Reproduce exactly the lines below from the one containing "3-D boxes of things" through the one containing "This sheet records", including both, and nothing else.
§ §
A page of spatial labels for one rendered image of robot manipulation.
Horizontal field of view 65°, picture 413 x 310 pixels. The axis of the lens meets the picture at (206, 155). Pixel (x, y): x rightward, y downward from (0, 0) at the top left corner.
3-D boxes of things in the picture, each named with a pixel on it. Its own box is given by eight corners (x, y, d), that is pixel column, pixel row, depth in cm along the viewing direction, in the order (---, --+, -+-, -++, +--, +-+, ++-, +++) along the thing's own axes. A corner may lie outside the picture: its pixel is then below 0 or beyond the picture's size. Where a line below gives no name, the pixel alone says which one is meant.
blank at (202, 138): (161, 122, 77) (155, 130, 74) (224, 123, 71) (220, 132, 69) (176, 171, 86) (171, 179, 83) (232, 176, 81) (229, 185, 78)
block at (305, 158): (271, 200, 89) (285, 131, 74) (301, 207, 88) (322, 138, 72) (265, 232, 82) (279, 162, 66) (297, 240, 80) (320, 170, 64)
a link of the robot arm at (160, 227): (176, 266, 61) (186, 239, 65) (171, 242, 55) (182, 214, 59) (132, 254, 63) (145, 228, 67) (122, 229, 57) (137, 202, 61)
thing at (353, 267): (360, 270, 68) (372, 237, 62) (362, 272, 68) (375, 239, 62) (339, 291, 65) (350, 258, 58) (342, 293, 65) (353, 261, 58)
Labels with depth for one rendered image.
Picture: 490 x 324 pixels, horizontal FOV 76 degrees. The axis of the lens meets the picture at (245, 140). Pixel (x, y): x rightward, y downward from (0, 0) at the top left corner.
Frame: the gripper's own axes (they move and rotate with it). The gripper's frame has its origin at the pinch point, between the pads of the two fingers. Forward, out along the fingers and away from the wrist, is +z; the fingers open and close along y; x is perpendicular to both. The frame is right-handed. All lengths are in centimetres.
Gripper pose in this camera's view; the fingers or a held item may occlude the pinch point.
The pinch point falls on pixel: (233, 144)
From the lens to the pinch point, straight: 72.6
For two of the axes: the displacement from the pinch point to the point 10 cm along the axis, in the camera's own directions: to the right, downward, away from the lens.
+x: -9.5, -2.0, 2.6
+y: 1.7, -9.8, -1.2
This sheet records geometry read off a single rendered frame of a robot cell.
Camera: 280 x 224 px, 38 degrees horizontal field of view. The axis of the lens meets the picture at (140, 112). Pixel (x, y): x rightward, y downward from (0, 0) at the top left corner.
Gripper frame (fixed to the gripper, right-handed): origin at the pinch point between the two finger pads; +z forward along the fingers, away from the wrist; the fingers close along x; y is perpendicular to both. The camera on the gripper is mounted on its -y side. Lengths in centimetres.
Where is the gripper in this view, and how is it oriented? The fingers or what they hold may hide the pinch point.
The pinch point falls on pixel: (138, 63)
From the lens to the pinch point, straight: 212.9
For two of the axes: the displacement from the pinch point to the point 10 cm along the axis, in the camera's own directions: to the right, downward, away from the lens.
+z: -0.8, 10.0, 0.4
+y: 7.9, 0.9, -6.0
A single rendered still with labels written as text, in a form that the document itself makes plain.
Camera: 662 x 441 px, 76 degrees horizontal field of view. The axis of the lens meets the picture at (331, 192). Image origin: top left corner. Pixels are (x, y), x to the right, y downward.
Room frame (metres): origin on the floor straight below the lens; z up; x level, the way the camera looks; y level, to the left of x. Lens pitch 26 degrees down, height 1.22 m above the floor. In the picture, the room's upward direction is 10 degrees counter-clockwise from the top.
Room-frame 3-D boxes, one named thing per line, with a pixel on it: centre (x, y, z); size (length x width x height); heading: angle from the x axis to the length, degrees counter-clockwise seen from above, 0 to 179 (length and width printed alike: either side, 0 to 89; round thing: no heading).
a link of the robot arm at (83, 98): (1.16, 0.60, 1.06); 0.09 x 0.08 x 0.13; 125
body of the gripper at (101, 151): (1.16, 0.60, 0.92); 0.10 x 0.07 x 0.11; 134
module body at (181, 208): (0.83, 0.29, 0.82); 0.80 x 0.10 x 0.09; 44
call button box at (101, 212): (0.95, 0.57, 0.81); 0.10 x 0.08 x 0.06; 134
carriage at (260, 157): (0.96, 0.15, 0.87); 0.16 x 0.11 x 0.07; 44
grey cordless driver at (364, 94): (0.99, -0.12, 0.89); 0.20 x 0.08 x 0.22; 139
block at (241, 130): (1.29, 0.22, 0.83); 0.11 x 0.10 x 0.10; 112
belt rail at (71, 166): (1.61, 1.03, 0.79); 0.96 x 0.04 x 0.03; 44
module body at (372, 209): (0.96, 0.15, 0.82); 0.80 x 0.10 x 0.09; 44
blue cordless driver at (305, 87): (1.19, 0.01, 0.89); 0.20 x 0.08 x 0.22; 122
§ §
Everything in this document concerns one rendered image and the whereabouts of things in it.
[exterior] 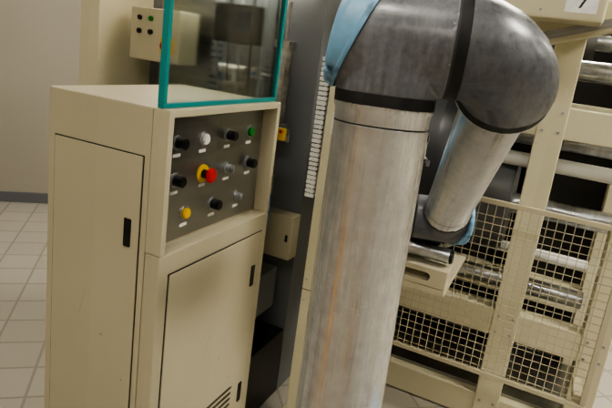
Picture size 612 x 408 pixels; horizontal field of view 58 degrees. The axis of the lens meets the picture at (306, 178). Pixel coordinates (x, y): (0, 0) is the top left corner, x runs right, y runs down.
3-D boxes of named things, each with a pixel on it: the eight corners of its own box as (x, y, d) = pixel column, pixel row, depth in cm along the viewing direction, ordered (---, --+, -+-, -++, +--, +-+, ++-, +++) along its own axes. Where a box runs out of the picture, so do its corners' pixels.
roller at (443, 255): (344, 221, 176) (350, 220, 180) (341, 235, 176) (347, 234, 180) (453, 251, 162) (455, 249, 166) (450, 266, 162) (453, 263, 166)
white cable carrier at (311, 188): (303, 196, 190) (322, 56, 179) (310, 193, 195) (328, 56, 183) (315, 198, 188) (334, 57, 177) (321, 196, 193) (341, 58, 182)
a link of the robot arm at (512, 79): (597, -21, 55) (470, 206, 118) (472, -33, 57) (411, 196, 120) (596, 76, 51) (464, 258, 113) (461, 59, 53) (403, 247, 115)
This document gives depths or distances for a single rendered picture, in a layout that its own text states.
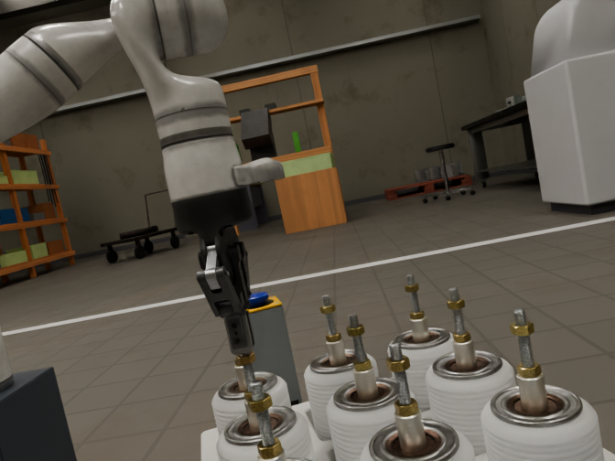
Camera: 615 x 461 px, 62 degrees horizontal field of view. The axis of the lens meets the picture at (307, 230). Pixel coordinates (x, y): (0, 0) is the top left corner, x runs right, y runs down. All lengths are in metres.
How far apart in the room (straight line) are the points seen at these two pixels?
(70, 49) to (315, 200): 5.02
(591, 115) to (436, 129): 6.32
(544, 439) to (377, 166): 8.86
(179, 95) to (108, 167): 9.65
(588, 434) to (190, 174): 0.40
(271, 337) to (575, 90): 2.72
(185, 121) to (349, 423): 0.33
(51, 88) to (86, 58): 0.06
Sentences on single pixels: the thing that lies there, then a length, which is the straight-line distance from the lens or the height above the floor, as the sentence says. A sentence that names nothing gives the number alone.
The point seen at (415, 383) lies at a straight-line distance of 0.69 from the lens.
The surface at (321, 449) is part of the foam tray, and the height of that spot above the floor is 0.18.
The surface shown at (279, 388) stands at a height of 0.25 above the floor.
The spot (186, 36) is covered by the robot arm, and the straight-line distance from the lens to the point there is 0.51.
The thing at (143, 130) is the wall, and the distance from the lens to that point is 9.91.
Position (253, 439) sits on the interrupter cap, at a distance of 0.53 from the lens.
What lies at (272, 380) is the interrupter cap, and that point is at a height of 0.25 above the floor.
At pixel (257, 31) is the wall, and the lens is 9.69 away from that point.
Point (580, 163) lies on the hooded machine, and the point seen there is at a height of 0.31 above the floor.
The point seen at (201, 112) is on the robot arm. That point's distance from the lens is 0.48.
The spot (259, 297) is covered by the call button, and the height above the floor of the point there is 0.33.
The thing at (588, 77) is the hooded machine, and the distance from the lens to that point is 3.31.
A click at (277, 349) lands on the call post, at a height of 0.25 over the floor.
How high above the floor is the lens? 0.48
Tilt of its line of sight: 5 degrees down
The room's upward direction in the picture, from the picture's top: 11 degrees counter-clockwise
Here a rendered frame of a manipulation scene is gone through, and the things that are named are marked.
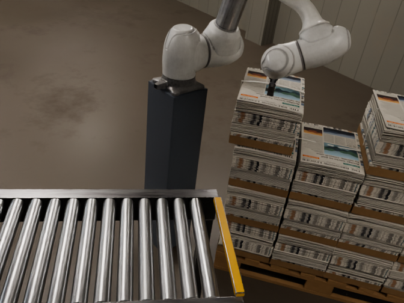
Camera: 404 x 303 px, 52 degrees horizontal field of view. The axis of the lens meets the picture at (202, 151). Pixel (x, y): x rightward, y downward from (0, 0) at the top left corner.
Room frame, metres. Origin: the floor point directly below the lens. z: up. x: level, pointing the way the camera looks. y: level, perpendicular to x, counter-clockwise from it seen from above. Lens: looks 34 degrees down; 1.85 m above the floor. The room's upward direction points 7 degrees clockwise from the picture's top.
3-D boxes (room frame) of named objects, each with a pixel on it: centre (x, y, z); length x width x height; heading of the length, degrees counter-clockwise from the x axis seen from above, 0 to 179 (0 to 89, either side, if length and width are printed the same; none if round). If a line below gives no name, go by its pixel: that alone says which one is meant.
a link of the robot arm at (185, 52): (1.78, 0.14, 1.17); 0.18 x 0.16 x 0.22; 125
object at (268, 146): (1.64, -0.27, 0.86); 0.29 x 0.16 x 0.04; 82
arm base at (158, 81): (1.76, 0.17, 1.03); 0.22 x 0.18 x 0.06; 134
§ §
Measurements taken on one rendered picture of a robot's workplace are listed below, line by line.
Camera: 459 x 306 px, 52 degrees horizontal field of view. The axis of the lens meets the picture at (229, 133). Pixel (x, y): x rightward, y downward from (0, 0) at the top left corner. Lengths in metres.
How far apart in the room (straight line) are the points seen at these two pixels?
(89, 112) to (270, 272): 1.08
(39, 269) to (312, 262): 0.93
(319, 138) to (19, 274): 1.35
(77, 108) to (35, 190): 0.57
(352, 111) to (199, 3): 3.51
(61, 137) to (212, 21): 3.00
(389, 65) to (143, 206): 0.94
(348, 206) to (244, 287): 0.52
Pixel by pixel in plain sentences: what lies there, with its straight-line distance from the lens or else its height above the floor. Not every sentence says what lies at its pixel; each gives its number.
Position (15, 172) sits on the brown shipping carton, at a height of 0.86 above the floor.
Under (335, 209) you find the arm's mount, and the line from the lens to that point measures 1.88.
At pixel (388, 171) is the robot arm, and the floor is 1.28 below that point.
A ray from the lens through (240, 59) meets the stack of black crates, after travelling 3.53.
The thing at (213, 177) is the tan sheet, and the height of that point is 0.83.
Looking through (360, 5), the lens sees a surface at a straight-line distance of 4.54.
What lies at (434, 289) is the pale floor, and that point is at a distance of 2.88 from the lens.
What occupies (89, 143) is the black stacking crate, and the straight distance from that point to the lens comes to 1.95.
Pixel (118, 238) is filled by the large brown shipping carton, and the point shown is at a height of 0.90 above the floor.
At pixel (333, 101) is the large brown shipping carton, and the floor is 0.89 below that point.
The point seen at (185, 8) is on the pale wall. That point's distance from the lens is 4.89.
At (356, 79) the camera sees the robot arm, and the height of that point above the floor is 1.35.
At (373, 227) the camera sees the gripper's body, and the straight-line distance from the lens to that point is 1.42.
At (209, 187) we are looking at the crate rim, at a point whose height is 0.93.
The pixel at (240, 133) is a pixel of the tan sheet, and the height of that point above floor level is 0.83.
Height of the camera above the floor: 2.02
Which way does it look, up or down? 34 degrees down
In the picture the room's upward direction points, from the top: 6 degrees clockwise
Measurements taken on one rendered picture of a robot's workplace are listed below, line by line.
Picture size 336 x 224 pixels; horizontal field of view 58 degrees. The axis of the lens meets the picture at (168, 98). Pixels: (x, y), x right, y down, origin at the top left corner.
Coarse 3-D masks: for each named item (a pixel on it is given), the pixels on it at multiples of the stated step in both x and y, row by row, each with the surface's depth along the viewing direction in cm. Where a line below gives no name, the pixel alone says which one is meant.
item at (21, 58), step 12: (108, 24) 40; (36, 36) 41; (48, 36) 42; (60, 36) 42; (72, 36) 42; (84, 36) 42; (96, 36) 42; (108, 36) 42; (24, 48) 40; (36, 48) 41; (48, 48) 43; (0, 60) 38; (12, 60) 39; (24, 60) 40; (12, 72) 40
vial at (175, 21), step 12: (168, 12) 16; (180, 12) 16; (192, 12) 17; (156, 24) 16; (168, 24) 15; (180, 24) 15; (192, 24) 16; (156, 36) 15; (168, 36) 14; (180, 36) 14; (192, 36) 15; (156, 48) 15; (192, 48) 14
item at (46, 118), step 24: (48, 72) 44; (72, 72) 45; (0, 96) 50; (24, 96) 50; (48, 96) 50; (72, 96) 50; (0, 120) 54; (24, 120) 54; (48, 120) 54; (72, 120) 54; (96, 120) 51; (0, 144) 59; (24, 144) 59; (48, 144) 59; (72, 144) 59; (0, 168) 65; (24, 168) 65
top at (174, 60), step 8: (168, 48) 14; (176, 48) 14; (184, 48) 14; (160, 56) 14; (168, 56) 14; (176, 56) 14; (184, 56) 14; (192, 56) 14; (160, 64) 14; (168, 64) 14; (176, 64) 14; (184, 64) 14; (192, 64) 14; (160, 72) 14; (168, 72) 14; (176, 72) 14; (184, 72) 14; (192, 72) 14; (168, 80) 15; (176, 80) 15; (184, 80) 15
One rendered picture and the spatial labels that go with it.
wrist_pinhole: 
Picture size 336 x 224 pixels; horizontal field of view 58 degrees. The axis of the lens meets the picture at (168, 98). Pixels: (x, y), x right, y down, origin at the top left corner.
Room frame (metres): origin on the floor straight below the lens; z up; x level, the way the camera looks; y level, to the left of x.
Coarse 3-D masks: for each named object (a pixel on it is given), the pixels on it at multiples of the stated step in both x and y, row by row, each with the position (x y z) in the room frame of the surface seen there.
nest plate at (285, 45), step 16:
§ §
Solution for this task
3-D boxes of things in the picture, each named with a pixel on it. Its own box is given by eight corners (x, y, d), that is pixel column, pixel row, depth in cm along the viewing direction, in the order (---, --+, -+-, -++, +--, +-+, ++-, +++) along the thing's own axes. A corner may lie outside the picture: its pixel is then below 0 or beyond the picture's size. Where a line below gives no name, the pixel alone says which one is meant.
blank at (202, 138): (161, 122, 77) (155, 130, 74) (224, 123, 71) (220, 132, 69) (176, 171, 86) (171, 179, 83) (232, 176, 81) (229, 185, 78)
block at (305, 158): (271, 200, 89) (285, 131, 74) (301, 207, 88) (322, 138, 72) (265, 232, 82) (279, 162, 66) (297, 240, 80) (320, 170, 64)
a link of the robot arm at (160, 227): (176, 266, 61) (186, 239, 65) (171, 242, 55) (182, 214, 59) (132, 254, 63) (145, 228, 67) (122, 229, 57) (137, 202, 61)
thing at (353, 267): (360, 270, 68) (372, 237, 62) (362, 272, 68) (375, 239, 62) (339, 291, 65) (350, 258, 58) (342, 293, 65) (353, 261, 58)
Labels with depth for one rendered image.
Picture: 490 x 324 pixels, horizontal FOV 76 degrees. The axis of the lens meets the picture at (245, 140). Pixel (x, y): x rightward, y downward from (0, 0) at the top left corner.
Frame: the gripper's own axes (they move and rotate with it). The gripper's frame has its origin at the pinch point, between the pads of the two fingers. Forward, out along the fingers and away from the wrist, is +z; the fingers open and close along y; x is perpendicular to both. The frame is right-handed. All lengths are in centimetres.
Gripper pose in this camera's view; the fingers or a held item may occlude the pinch point.
The pinch point falls on pixel: (233, 144)
From the lens to the pinch point, straight: 72.6
For two of the axes: the displacement from the pinch point to the point 10 cm along the axis, in the camera's own directions: to the right, downward, away from the lens.
+x: -9.5, -2.0, 2.6
+y: 1.7, -9.8, -1.2
This sheet records geometry read off a single rendered frame of a robot cell.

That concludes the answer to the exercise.